● Exercise objective:
From the records below, work out how many lines contain "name". Reply with that number alone.

[Saved entries]
[Start of Attachment]

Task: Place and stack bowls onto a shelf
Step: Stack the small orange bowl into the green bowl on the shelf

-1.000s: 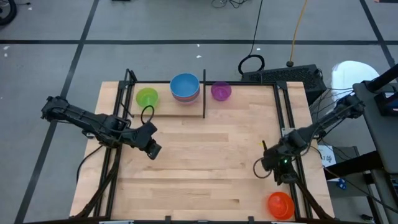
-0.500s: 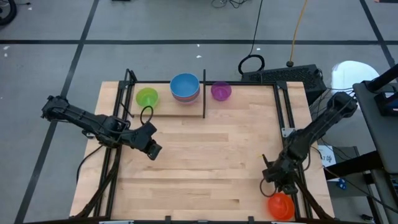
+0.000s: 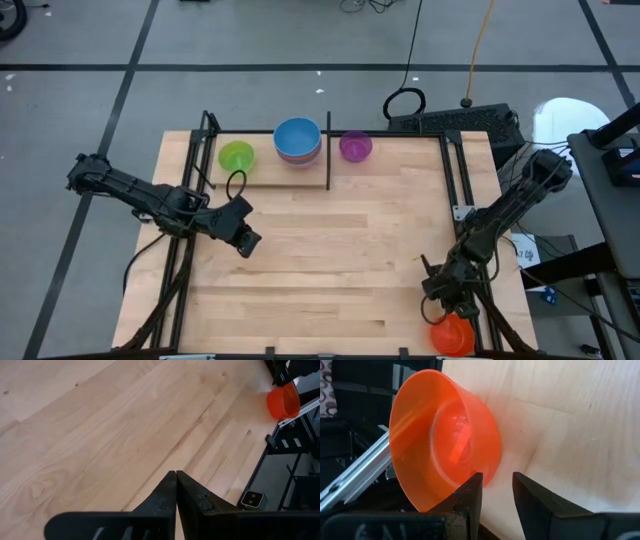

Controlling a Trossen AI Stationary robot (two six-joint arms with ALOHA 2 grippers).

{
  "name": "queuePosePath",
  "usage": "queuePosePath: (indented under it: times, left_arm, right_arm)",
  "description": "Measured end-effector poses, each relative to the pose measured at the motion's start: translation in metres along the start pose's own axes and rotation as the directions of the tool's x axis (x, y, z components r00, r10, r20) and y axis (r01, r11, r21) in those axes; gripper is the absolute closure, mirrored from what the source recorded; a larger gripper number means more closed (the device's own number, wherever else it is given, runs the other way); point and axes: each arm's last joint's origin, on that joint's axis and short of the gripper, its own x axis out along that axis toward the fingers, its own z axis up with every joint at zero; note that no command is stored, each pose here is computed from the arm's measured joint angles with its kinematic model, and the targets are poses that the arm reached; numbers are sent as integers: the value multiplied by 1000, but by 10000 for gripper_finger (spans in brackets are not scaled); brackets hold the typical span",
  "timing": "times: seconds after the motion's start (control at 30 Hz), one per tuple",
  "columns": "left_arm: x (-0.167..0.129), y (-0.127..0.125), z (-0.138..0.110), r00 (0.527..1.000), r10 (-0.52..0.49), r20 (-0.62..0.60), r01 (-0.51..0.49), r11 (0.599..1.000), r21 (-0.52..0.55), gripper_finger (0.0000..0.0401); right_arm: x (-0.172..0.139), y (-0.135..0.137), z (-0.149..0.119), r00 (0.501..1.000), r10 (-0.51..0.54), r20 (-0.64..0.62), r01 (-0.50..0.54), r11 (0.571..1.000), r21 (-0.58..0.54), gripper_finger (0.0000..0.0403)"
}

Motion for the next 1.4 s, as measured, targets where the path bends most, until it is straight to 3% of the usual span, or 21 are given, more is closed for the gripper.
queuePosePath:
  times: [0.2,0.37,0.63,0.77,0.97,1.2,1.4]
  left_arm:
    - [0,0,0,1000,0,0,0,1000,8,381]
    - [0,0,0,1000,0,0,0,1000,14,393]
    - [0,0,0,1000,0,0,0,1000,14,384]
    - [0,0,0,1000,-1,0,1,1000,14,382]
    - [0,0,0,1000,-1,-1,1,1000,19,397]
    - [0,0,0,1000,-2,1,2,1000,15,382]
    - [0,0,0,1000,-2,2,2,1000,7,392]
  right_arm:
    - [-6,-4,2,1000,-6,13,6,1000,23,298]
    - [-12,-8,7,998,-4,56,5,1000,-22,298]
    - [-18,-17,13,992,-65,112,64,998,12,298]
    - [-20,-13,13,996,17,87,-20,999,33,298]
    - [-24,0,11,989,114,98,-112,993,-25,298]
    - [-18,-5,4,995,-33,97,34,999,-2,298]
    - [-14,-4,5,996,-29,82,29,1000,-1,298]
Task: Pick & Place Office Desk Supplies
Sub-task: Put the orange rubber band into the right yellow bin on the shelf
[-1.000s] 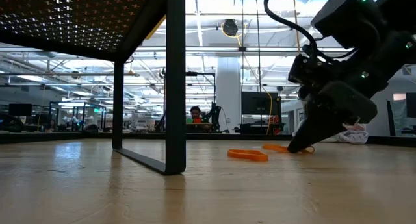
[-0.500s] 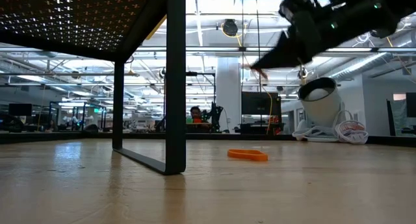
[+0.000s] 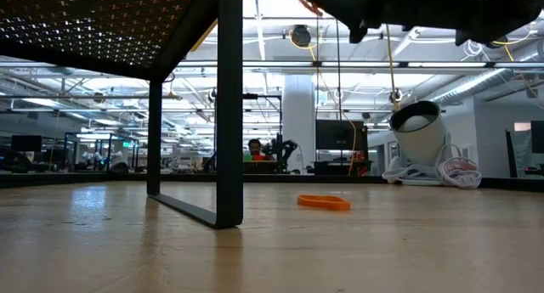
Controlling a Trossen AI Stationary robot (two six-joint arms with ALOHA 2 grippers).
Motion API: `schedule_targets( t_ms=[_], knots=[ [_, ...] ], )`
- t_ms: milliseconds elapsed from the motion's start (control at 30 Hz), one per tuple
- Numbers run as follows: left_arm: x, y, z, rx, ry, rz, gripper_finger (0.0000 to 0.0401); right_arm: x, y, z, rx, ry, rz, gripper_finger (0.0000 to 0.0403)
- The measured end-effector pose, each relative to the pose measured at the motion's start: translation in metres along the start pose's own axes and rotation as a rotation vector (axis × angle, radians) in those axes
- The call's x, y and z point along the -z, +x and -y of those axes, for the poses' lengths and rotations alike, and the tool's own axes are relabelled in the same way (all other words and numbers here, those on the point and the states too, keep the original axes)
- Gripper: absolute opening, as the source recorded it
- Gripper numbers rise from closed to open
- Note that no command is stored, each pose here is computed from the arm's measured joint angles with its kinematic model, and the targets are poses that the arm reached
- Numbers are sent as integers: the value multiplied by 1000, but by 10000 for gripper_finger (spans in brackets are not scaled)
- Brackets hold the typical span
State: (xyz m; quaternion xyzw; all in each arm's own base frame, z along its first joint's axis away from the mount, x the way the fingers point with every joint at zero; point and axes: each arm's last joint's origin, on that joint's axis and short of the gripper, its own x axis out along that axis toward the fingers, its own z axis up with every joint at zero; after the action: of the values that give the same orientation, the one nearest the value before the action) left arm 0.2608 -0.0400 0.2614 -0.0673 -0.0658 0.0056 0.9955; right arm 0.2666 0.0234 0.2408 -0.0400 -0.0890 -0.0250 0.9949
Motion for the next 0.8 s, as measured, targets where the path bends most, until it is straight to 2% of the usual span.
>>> schedule_targets(
  t_ms=[200,533,800],
  knots=[
    [10,15,1,125,-7,34,283,2,4,2,1,2,60,0],
    [17,54,0,85,42,16,283,6,24,-2,-27,12,82,0],
    [20,61,-4,11,69,24,282,2,27,-3,-29,23,118,0]
  ],
)
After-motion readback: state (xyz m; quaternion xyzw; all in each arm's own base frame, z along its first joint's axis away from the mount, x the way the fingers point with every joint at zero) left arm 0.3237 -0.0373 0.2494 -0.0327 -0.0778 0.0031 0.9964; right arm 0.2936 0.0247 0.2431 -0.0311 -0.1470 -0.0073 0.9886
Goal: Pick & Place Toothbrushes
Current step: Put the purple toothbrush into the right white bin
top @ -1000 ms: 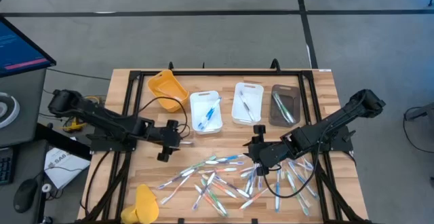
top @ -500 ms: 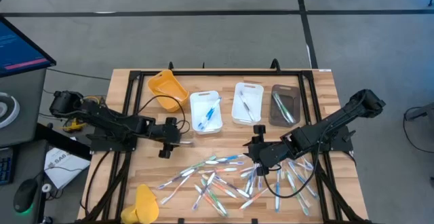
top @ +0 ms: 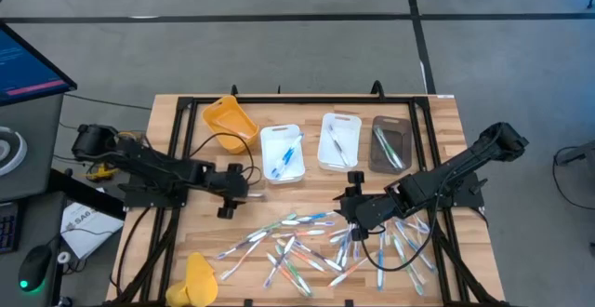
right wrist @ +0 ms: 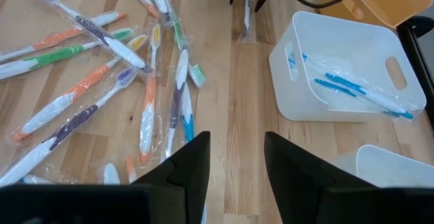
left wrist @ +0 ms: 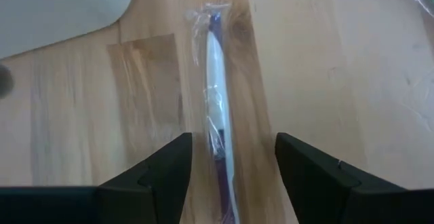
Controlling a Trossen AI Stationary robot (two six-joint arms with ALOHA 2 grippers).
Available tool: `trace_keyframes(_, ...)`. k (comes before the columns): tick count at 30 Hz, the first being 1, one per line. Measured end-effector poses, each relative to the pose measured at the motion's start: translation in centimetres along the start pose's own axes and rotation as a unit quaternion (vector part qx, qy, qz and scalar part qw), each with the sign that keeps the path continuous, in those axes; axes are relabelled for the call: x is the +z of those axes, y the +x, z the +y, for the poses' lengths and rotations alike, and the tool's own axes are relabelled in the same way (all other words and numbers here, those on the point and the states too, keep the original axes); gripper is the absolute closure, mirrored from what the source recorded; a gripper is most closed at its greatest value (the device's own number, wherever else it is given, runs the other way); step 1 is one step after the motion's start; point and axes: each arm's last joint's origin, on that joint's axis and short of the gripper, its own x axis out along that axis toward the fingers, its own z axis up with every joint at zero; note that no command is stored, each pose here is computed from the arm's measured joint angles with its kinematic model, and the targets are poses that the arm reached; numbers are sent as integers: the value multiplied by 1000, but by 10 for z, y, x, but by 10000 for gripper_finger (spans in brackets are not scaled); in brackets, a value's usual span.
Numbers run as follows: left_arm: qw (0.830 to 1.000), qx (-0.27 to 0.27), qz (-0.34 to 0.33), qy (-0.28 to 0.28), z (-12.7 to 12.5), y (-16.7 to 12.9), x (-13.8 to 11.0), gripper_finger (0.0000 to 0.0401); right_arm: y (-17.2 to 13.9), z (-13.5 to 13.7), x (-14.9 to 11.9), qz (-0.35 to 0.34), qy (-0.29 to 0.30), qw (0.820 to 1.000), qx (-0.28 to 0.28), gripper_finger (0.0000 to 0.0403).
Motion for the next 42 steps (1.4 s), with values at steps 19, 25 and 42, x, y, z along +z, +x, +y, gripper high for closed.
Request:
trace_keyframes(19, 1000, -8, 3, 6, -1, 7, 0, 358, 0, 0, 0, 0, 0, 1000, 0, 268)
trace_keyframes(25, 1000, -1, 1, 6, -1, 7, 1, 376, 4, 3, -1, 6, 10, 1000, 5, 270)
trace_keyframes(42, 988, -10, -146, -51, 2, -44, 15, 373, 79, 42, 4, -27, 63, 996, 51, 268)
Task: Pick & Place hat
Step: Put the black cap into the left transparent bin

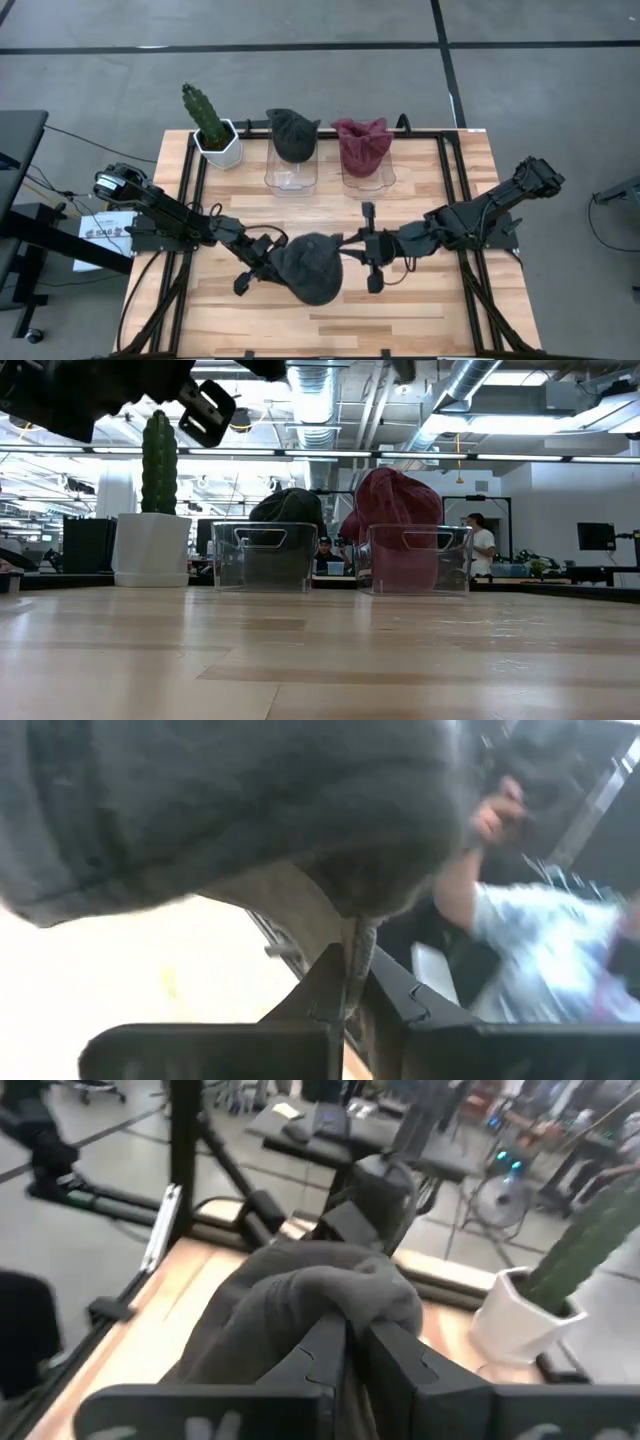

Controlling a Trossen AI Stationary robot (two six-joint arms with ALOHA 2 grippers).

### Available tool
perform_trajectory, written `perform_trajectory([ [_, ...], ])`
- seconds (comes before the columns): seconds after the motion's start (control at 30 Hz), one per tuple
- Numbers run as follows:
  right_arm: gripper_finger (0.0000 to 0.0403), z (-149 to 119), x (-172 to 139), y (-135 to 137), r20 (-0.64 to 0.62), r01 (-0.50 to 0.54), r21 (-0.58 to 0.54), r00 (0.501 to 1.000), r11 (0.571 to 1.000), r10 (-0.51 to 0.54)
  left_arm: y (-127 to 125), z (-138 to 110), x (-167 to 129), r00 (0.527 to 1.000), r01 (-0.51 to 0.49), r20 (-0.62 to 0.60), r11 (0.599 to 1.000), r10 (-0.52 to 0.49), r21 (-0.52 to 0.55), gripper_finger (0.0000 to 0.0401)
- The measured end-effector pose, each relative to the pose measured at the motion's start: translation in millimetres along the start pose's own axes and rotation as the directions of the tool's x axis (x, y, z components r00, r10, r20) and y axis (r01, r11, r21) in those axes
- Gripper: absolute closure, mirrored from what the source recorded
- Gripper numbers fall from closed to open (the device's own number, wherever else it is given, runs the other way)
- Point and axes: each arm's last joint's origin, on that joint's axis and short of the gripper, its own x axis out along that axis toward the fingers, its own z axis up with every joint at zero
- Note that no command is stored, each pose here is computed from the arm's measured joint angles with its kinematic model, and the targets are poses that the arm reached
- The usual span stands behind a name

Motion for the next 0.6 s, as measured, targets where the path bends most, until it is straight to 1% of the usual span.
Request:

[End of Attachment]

● Solution:
2